While there are only a handful of Whole Foods shops in the UK, analysts have long since suspected that Amazon might look to expand its physical footprint in the food sector here.
Amazon has already been linked with a variety of targets in the UK, including Morrisons, Waitrose and Ocado.
‘The opening of Amazon Go stores is inevitable and a broadening of its services and product assortment is also relentless: its shadow over the rest of the retail sector is set to lengthen significantly,’ predicts Bryan Roberts, director at global insight firm TCC Global.
But Patrick O’Brien, director of research at Global Data does not believe that Amazon will be concerned with a major acquisition of a UK supermarket quite yet.
He thinks Amazon will concentrate instead on the expansion of its own schemes, brand products and online marketplace.
‘An increasing proportion of the UK retail market will be sold through Marketplace, as the major retailers of tomorrow are today’s startups currently utilising Amazon’s full logistical infrastructure,’ O’Brien says.
Drones, robots and healthcare
Looking ahead, there is no sense of Amazon’s growth slowing. Only last week, it revealed it would be creating 2000 new jobs in the UK.
Amazon is opening more distribution centres in the UK – it already has 17 and employs nearly 30,000 people in UK
But the sort of employees they are looking for – engineers, software developers, data scientists and cloud and machine learning experts – betrays where the firm may be directing its ambitions next, specifically technological advancement.
Amazon could even become the next big name in healthcare, says O’Brien.
‘There is seemingly no area immune to Amazon disruption, and its acquisition of PillPack last year has major disruption potential for the pharmacy sector.’
PillPack is an online pharmacy that packages your medication and delivers to your door every month.
Earlier this year, Bloomberg revealed another of Amazon’s projects. For a number of years, Amazon is believed to have been working on a new smart robot for the home powered by artificial intelligence.
Jeff Bezos (above) founded Amazon in 1994 and has overseen its growth from a book seller
The robot is expected to provide companionship, help with household chores and solve complex problems.
In addition, we can expect to see the gradual roll out of delivery drones, which in June Amazon said were mere months away from official launch.
Last week, it emerged that Amazon is planning to put 3,236 broadband satellites into low orbit. The firm has filed an application with the US Federal Communications Commission.

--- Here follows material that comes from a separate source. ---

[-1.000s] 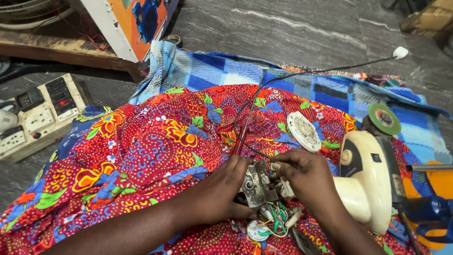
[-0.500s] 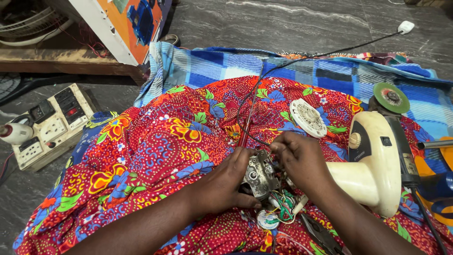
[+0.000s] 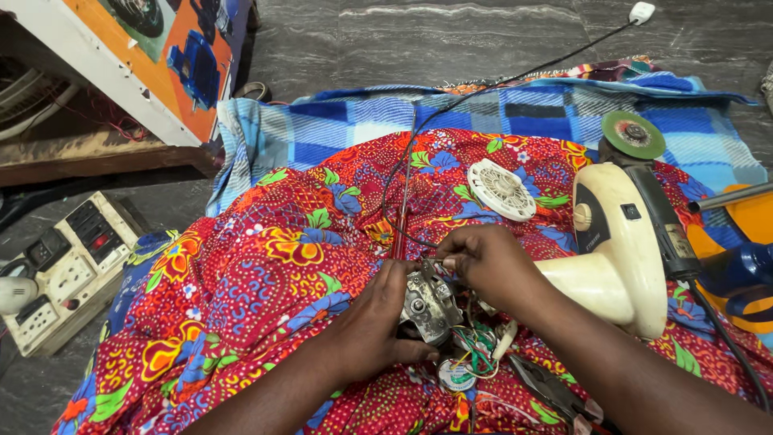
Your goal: The person sits on the floor with a disassembled mixer grinder motor on their lap and works on it by hand. They use pliers to grip and turn parts inside the motor housing, reposition the motor repeatedly, and later use a red-handled screwdriver to work on the motor while holding it steady.
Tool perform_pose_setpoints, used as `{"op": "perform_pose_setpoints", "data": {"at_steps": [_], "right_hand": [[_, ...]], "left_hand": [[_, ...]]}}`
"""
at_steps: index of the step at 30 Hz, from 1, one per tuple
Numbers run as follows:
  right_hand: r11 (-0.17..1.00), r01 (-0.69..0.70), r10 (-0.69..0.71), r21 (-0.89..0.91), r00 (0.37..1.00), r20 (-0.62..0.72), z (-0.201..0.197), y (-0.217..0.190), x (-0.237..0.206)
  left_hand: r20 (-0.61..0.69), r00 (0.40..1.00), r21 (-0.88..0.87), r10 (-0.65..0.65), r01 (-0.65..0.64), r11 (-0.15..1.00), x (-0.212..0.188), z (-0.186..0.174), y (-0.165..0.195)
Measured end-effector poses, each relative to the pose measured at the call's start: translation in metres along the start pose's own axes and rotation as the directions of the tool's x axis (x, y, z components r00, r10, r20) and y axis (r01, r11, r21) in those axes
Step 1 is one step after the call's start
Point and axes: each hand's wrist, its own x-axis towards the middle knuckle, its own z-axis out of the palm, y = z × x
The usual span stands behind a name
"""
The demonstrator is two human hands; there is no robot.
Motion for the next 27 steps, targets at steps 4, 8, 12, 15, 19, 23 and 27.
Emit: {"op": "perform_pose_setpoints", "data": {"at_steps": [4, 8, 12, 15, 19, 23, 27], "right_hand": [[0.969, 0.106, -0.111, -0.225, 0.994, -0.011, -0.003, -0.003, -0.001], [0.897, 0.255, -0.269, -0.361, 0.963, 0.011, -0.009, -0.008, -0.002], [0.871, 0.313, -0.327, -0.378, 0.944, 0.029, -0.013, -0.012, -0.001], [0.874, 0.310, -0.317, -0.374, 0.947, 0.044, -0.013, -0.013, -0.001], [0.867, 0.305, -0.302, -0.395, 0.951, 0.071, -0.014, -0.015, -0.001], [0.815, 0.386, -0.391, -0.431, 0.917, 0.082, -0.014, -0.017, 0.000], [0.687, 0.526, -0.484, -0.502, 0.846, 0.224, -0.012, -0.023, 0.006]], "left_hand": [[-0.017, 1.000, -0.020, 0.018, -0.018, 1.000, -0.001, 0.001, 0.001], [-0.026, 0.999, -0.023, 0.023, -0.023, 0.999, -0.001, 0.001, 0.001], [-0.017, 1.000, -0.016, 0.018, -0.018, 1.000, 0.000, 0.001, 0.001], [-0.009, 1.000, -0.024, 0.005, -0.005, 1.000, -0.001, 0.000, 0.002], [-0.025, 0.999, -0.075, 0.046, -0.047, 0.996, -0.002, 0.000, 0.004], [-0.011, 1.000, -0.068, 0.020, -0.021, 0.997, -0.001, -0.001, 0.005], [-0.028, 0.998, -0.053, 0.051, -0.052, 0.997, -0.001, -0.001, 0.002]]}}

The project would seek to provide internet coverage to most of the US and under-served parts of the world. Of course, it’s in Amazon’s interests for there to be worldwide internet access.
Back on the ground, 100 million Alexa-enabled devices have been sold since the launch of first generation echo. Amazon boasts of how it continues to improve Alexa’s artificial intelligence year-on-year.

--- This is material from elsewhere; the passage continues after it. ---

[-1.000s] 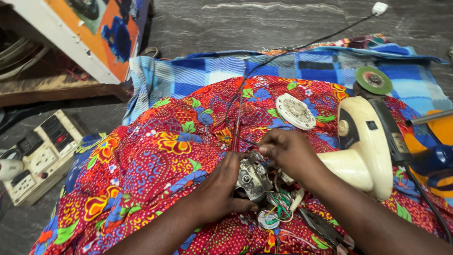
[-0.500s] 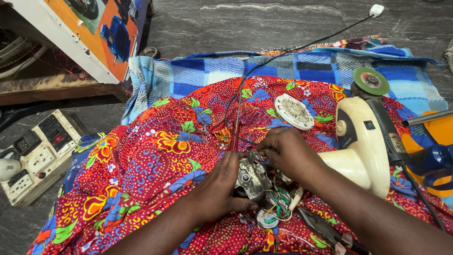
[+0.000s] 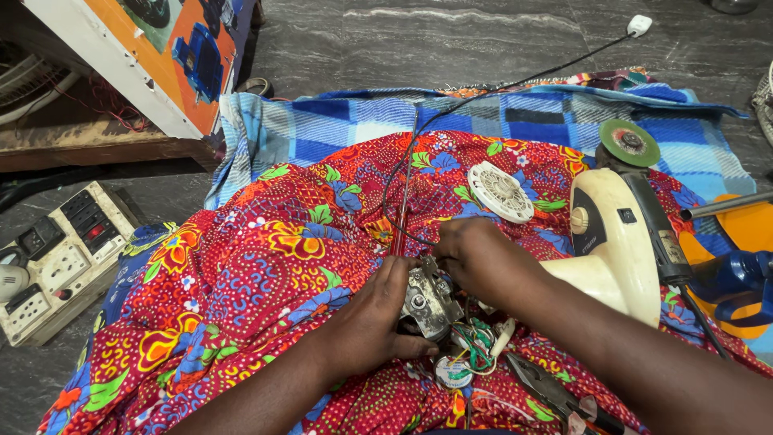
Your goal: The person sits on the floor with a disassembled mixer grinder motor on their lap and works on it by hand. They use pliers to grip and turn parts inside the motor housing, reposition the motor repeatedly, and later use a red-handled screwdriver to work on the motor while holding it steady.
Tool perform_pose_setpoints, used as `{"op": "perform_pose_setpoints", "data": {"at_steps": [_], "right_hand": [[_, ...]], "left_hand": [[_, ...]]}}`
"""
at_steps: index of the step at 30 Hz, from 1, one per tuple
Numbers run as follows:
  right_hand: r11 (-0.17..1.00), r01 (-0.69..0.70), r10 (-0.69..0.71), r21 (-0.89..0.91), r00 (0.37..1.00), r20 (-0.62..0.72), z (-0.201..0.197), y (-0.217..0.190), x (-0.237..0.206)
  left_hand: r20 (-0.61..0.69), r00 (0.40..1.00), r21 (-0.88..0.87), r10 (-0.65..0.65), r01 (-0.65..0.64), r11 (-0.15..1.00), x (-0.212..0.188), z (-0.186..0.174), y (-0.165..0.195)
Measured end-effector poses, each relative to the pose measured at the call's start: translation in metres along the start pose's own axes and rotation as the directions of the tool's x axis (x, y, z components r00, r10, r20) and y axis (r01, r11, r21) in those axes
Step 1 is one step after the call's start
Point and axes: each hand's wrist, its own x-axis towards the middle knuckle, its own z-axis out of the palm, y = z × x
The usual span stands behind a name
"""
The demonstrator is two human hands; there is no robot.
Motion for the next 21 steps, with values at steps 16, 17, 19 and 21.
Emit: {"op": "perform_pose_setpoints", "data": {"at_steps": [16, 17, 19, 21], "right_hand": [[0.988, 0.090, -0.094, 0.122, 0.995, 0.022, 0.000, 0.008, 0.008], [0.990, 0.084, -0.086, 0.116, 0.996, 0.010, 0.001, 0.011, 0.004], [0.996, 0.078, -0.079, 0.048, 0.996, 0.038, 0.005, 0.014, 0.000], [0.995, 0.103, -0.103, 0.005, 0.994, 0.033, 0.009, 0.016, -0.005]], "left_hand": [[-0.012, 1.000, -0.060, 0.005, -0.005, 0.998, 0.000, 0.001, 0.001], [-0.015, 1.000, -0.064, 0.007, -0.008, 0.998, 0.001, 0.001, 0.001], [-0.018, 1.000, -0.074, 0.009, -0.010, 0.997, 0.001, 0.000, 0.003], [-0.008, 1.000, -0.049, -0.014, 0.014, 0.999, 0.003, 0.000, 0.005]]}}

The number of devices available with Alexa built in more than doubled to 150 between 2017 and 2018. The products range from headphones and laptops to cars and smart home devices, with a promise of more to come, according to Bezos in his latest letter to shareholders.

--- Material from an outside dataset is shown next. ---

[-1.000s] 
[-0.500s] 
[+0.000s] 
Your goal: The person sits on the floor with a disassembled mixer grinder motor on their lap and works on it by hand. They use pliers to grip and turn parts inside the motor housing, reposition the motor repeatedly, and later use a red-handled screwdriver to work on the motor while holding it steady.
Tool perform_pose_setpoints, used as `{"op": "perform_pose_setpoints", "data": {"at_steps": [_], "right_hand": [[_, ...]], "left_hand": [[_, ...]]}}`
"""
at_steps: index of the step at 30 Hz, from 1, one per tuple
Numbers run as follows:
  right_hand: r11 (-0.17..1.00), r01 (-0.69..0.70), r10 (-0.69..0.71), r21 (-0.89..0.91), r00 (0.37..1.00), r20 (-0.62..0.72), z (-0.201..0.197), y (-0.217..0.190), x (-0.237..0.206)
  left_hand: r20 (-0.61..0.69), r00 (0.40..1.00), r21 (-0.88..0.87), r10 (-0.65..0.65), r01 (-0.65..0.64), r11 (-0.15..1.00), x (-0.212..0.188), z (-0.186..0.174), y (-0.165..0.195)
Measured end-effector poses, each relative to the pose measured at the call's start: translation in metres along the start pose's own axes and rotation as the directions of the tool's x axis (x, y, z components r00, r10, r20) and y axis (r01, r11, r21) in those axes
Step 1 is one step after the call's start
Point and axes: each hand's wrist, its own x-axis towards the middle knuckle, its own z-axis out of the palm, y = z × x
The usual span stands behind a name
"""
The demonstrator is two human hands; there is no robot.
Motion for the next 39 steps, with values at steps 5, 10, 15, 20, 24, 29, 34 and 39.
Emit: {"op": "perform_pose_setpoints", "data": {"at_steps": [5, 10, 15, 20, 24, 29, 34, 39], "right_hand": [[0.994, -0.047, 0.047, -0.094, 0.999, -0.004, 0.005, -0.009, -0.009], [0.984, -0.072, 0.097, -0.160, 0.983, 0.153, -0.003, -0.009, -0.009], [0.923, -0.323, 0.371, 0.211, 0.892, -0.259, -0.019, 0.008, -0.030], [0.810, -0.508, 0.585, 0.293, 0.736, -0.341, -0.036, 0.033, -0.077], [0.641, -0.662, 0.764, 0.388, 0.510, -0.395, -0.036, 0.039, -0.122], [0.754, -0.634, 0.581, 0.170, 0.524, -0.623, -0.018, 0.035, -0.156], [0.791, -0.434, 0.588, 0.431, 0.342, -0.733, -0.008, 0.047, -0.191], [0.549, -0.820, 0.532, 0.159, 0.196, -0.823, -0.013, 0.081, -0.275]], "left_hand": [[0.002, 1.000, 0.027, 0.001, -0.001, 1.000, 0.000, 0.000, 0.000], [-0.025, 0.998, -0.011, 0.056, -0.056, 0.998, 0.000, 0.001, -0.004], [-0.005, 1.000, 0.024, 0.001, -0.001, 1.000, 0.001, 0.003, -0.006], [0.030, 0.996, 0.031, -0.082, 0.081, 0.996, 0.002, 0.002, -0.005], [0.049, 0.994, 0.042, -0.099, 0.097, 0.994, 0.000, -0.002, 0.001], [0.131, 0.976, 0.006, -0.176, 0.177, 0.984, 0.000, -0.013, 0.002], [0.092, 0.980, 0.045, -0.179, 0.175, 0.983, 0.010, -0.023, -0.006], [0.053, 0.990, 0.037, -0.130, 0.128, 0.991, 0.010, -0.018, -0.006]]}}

Amazon Alexa devices have become common place and are advancing all the time
It’s easy now to envisage a world in which Alexa controls every device in your home, from the dishwasher to the lock on your front door.
As Priya Abani director of Amazon Voice services said last year: ‘We basically envisage a world where Alexa is everywhere.’
As the artificial intelligence behind it becomes more advanced, Alexa could become a constant companion – one that understands you better than you understand yourself as it learns to ‘crack our human code’.
This will give Amazon, as its creator, more insight into its customers than any of its competitors.
Just 25 years on from the birth of Amazon the humble online book retailer, the company is already one of the most influential, and feared, on earth.
If its appetite to grow continues, and regulation fails to inhibit it, Amazon’s grip on the planet will tighten further.